__EXERCISE DETAILS__: Below are some entries. Repeat exactly the lines from the one with "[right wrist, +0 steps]" through the one with "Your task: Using", and only those.

__RECORDS TO PROCESS__:

━━━━

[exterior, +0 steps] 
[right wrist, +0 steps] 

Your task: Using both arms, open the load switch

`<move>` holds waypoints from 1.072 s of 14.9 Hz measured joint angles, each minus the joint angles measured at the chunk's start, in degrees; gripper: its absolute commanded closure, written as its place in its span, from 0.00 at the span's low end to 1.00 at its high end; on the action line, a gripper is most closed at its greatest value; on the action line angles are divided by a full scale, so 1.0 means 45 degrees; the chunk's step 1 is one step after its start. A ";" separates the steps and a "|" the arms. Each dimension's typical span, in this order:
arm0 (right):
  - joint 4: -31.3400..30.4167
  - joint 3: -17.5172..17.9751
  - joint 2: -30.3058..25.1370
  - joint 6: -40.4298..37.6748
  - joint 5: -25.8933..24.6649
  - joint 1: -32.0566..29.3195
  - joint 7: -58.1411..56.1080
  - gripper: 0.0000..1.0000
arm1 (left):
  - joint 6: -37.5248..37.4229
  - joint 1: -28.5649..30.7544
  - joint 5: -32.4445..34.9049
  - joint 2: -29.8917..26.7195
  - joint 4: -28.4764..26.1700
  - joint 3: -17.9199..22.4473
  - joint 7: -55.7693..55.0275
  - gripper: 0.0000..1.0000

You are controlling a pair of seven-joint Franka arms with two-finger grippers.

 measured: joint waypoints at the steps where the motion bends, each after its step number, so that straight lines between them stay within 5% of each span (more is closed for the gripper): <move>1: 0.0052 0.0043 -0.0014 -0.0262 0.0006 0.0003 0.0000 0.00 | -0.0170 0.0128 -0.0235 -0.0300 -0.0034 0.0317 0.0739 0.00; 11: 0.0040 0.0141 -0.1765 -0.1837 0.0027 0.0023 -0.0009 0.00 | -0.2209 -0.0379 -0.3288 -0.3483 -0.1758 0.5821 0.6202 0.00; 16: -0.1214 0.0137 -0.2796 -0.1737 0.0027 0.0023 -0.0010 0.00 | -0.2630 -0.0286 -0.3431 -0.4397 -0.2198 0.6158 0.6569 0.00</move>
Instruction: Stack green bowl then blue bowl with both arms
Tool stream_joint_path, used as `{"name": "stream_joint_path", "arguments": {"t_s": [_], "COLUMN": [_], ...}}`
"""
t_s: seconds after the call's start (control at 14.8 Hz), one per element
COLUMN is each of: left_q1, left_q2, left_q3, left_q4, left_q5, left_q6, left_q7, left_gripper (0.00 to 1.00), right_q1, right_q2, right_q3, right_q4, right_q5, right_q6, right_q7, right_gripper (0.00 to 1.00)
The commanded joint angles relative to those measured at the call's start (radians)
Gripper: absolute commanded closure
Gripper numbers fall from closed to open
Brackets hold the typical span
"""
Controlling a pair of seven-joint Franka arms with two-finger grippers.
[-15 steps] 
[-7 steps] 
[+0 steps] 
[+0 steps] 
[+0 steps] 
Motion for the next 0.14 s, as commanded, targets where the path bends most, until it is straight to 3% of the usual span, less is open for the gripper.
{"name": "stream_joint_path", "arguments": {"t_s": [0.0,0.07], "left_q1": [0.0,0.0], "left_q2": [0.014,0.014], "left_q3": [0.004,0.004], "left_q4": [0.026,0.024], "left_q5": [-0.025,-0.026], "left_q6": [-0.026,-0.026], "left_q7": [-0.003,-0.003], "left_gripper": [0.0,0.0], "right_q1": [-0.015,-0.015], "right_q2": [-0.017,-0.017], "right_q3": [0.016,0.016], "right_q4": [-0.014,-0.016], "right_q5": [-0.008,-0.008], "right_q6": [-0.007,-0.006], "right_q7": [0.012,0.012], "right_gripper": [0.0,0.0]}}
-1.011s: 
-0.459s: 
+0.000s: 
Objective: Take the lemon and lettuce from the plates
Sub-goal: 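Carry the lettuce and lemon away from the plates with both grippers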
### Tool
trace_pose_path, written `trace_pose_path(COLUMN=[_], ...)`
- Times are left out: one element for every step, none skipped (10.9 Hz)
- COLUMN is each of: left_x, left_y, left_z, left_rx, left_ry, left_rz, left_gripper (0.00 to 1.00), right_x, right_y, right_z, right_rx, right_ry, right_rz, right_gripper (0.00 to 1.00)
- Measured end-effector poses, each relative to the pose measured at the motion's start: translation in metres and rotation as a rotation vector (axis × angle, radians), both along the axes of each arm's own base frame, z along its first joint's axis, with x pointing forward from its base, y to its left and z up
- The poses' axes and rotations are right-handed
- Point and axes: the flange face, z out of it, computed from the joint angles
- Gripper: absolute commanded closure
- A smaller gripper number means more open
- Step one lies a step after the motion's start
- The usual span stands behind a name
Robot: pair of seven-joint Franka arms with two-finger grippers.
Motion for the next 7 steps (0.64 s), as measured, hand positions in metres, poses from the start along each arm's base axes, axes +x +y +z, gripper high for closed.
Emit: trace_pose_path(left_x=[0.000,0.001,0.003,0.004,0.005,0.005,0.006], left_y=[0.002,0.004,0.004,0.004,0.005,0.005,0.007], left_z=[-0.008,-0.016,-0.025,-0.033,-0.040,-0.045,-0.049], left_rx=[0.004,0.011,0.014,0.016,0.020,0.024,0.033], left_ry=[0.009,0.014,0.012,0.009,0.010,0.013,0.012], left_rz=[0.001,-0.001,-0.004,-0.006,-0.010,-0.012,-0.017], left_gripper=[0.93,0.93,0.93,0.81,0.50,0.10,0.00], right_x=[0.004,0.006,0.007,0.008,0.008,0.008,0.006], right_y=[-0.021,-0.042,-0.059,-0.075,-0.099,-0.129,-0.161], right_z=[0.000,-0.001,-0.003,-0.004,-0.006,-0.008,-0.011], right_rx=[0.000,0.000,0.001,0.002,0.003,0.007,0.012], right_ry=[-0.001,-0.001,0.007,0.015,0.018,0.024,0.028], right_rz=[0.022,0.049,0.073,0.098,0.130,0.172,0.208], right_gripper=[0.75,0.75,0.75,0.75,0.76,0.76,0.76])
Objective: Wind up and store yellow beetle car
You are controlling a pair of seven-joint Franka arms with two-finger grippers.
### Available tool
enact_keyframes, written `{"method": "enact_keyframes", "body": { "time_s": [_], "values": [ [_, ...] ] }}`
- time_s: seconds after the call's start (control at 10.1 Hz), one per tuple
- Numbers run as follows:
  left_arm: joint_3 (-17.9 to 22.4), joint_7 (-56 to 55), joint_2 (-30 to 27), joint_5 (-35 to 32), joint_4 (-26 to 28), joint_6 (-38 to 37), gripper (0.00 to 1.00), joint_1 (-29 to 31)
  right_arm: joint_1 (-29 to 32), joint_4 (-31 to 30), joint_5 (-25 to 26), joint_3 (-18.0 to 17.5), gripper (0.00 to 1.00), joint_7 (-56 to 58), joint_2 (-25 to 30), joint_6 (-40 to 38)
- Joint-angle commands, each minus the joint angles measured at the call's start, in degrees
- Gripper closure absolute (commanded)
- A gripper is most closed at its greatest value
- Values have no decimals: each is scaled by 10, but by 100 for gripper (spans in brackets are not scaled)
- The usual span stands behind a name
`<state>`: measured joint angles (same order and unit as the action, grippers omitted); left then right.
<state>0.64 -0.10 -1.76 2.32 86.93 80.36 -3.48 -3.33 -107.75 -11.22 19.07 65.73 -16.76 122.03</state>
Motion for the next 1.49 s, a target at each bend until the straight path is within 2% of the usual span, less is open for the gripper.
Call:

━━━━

__ANSWER BELOW__:
[right wrist, +0 steps] 

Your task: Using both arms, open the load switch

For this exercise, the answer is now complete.